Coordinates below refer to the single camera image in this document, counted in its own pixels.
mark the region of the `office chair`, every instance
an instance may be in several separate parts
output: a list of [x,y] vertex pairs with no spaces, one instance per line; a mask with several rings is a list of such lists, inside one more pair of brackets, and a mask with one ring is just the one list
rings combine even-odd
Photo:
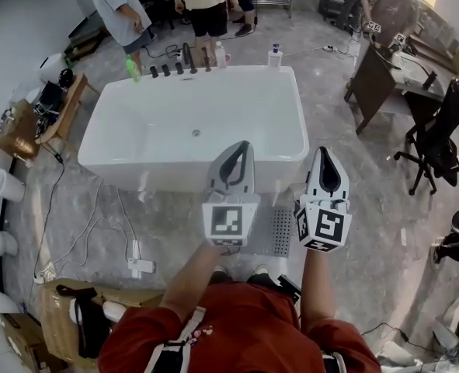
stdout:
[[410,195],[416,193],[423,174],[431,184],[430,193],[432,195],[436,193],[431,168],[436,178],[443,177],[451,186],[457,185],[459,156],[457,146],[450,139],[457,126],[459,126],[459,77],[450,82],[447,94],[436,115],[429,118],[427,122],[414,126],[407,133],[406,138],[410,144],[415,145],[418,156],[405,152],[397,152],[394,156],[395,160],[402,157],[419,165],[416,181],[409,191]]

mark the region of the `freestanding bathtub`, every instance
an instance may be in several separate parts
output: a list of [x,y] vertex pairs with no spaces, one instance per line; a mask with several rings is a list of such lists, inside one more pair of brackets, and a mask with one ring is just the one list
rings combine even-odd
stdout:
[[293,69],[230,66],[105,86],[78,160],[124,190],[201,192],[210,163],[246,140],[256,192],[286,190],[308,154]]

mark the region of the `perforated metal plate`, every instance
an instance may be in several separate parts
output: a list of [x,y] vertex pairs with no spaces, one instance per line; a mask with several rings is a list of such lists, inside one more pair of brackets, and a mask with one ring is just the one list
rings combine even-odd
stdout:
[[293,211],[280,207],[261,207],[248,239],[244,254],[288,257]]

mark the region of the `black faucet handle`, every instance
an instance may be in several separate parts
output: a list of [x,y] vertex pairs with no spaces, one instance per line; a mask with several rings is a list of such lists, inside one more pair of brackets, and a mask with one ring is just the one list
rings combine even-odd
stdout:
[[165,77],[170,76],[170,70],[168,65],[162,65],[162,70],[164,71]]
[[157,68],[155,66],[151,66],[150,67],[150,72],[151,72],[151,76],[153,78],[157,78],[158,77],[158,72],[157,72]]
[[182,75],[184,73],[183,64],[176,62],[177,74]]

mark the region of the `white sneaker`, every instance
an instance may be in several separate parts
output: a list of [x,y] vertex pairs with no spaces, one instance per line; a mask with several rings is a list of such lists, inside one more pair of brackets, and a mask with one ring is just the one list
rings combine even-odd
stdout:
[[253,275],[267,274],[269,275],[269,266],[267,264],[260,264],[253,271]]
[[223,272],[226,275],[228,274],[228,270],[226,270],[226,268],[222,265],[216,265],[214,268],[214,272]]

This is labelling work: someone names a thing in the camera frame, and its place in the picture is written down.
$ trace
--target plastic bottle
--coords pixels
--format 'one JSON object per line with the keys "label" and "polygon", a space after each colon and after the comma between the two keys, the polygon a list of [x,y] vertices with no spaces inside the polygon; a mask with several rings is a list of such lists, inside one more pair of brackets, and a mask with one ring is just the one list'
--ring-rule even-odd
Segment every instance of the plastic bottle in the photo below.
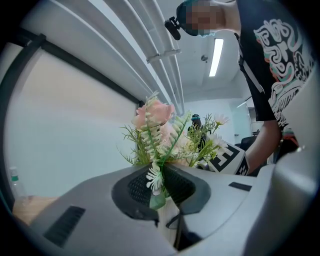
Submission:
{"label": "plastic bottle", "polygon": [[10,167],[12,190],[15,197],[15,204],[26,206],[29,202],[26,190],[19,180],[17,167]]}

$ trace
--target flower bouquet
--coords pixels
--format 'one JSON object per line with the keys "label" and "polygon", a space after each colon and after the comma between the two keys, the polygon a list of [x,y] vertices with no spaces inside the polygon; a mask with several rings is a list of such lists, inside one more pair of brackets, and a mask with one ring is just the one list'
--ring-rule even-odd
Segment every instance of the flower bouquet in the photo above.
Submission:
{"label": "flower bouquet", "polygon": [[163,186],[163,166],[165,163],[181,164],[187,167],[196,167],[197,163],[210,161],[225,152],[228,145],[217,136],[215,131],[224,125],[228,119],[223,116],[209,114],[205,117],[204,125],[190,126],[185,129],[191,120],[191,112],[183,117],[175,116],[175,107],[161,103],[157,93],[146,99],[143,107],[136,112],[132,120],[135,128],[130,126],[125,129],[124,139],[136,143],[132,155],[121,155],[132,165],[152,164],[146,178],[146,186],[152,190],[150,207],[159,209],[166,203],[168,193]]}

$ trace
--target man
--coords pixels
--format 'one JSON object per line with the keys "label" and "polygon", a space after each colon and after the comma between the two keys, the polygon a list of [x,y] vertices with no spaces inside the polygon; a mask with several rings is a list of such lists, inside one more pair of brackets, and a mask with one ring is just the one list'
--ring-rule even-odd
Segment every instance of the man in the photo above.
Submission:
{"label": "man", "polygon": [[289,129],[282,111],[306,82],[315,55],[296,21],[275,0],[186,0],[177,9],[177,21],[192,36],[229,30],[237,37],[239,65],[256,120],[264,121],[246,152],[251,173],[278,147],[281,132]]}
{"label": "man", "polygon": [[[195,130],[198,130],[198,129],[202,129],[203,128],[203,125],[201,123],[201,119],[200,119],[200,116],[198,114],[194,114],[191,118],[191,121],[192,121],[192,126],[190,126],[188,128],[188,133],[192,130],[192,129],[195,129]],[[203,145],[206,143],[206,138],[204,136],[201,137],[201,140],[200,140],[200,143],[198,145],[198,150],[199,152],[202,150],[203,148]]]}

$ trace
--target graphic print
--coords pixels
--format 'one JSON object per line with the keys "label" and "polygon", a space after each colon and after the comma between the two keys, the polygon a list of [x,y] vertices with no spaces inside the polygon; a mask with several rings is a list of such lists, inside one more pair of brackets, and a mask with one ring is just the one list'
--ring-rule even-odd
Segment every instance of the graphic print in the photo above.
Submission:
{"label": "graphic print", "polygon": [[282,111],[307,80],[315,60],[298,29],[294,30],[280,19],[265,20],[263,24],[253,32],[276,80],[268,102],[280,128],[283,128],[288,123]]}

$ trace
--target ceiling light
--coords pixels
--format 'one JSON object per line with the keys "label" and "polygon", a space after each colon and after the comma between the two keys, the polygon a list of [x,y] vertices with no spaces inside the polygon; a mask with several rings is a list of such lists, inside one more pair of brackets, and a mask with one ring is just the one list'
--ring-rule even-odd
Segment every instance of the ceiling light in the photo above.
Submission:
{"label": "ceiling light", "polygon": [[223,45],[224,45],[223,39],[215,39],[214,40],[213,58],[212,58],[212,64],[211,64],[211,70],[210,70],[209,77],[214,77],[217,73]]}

..............................

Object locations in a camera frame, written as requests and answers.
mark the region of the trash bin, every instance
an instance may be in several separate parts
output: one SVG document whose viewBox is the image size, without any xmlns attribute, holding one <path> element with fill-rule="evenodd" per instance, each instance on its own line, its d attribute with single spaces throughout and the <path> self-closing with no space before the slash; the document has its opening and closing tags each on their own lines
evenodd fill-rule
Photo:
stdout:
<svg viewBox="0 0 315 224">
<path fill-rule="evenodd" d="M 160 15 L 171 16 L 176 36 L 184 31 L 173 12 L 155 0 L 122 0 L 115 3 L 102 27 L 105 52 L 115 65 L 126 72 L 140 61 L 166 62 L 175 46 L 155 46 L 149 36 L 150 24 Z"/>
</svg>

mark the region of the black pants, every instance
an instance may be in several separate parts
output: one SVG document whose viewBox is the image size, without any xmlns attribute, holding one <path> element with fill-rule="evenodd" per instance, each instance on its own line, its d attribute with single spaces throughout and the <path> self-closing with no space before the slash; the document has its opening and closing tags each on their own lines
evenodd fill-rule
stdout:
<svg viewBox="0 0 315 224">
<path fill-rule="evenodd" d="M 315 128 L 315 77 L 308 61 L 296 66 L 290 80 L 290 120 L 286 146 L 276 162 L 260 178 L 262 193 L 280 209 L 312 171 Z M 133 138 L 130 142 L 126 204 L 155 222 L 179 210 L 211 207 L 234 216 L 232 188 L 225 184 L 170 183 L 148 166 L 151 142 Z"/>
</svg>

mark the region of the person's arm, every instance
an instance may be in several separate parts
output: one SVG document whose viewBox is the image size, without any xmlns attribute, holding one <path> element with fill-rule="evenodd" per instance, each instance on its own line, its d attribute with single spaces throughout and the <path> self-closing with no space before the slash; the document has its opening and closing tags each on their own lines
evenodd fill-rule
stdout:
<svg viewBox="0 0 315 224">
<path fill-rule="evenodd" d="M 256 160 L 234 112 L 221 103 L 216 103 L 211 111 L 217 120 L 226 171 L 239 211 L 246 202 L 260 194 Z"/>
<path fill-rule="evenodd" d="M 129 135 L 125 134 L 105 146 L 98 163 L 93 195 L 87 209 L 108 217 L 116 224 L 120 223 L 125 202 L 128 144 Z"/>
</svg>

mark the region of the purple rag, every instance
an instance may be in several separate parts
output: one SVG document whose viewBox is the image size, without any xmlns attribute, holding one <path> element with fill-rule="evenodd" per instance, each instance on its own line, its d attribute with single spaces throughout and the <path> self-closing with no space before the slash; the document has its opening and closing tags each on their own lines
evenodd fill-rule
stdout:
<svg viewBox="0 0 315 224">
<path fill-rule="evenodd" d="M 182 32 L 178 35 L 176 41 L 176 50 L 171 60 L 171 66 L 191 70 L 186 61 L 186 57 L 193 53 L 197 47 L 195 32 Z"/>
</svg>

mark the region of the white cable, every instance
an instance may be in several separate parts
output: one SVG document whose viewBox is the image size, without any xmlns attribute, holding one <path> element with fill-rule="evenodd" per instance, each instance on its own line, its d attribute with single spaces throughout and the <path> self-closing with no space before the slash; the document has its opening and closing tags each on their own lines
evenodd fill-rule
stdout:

..............................

Each line of the entries holding the string "white" should be found and copied.

mark the region of the `white sneaker`, every instance
mark the region of the white cable, every instance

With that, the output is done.